In tali ipotesi, il segnalante non è qualificabile come egoistic blower – ovvero come soggetto che agisce unicamente per la tutela della propria posizione soggettiva – bensì come portatore di un interesse misto, che fonde la dimensione individuale con quella collettiva. Si tratta, quindi, di segnalazioni potenzialmente ammissibili e meritevoli di protezione, purché riferibili a violazioni che compromettano l’integrità dell’ente, della pubblica amministrazione o, più in generale, dell’ambiente di lavoro (si pensi, ad esempio, alla segnalazione di un ambiente nocivo e stressogeno; sul whistleblowing come strumento di prevenzione della salute e sicurezza sul lavoro, sia permesso rimandare al contributo di A. Rosiello, D. Tambasco, Prevenire lo stress sul lavoro: dalla formazione obbligatoria al whistleblowing. Verso una nuova cultura della sicurezza e della dignità, LPO, 27 maggio 2025).
Anche ANAC, con costante indirizzo interpretativo (cfr. delibera n. 782/2019 e Linee guida 2021), ha chiarito che l’esistenza di un interesse personale non esclude di per sé la riconducibilità della segnalazione alla disciplina del whistleblowing, laddove essa sia funzionale – anche indirettamente – alla salvaguardia di un interesse generale. Analoghi principi si rinvengono nella giurisprudenza amministrativa (TAR Lazio, sez. I-quater, 7 gennaio 2023, n. 236), che ha ribadito come la protezione del segnalante non sia condizionata dall’assenza di un vantaggio personale, ma dall’esistenza di un nesso con l’interesse collettivo dell’amministrazione o dell’ente.

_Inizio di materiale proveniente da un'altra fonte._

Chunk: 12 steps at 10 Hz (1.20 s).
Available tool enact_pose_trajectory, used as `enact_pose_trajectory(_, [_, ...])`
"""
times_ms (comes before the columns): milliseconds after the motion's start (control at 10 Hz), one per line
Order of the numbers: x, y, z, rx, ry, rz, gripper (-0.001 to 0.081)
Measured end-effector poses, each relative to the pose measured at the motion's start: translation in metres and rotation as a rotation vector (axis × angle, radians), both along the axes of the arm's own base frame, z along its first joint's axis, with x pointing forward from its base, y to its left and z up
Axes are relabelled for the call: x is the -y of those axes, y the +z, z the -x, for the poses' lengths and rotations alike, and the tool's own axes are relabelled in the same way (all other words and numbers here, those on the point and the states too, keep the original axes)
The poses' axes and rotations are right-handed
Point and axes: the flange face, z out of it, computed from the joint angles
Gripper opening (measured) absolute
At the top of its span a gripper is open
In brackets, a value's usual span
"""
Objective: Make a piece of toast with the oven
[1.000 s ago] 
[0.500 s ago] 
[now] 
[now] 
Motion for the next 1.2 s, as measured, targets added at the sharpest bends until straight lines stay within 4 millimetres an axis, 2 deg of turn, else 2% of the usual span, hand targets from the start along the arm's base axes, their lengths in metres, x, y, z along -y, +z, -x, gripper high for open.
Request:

In definitiva, se da un lato va esclusa la possibilità di utilizzare impropriamente il canale whistleblowing per far valere mere doglianze individuali (Trib. Milano, 6 febbraio 2025, n. 604), dall’altro occorre evitare di adottare un approccio eccessivamente formalistico che finisca per espungere dal sistema segnalazioni effettivamente rilevanti sotto il profilo della legalità organizzativa. La corretta ricostruzione dell’ambito oggettivo di applicazione della normativa passa, pertanto, attraverso un’analisi concreta e sostanziale del contenuto della segnalazione, volta a verificare l’eventuale presenza di un interesse pubblico o collettivo, anche se concorrente con quello personale del segnalante.
Conclusioni.
In conclusione, la sentenza del Tribunale di Milano appare destinata a costituire un importante precedente nella giurisprudenza di merito, soprattutto per aver saputo cogliere e applicare correttamente lo spirito e la lettera della nuova architettura normativa predisposta a tutela dei whistleblower.
In un contesto in cui le resistenze giurisprudenziali si sono spesso tradotte in una sostanziale dissuasione alla segnalazione di illeciti endoaziendali, la pronuncia del Tribunale di Milano si distingue, quindi, per il suo contributo alla piena effettività del diritto di whistleblowing (cfr. F. Marinelli, P. Tomassetti (a cura di), Il diritto di whistleblowing. Una lettura lavoristica, Torino, 2025), ponendo finalmente il segnalante in una posizione di tutela conforme ai principi nazionali ed europei.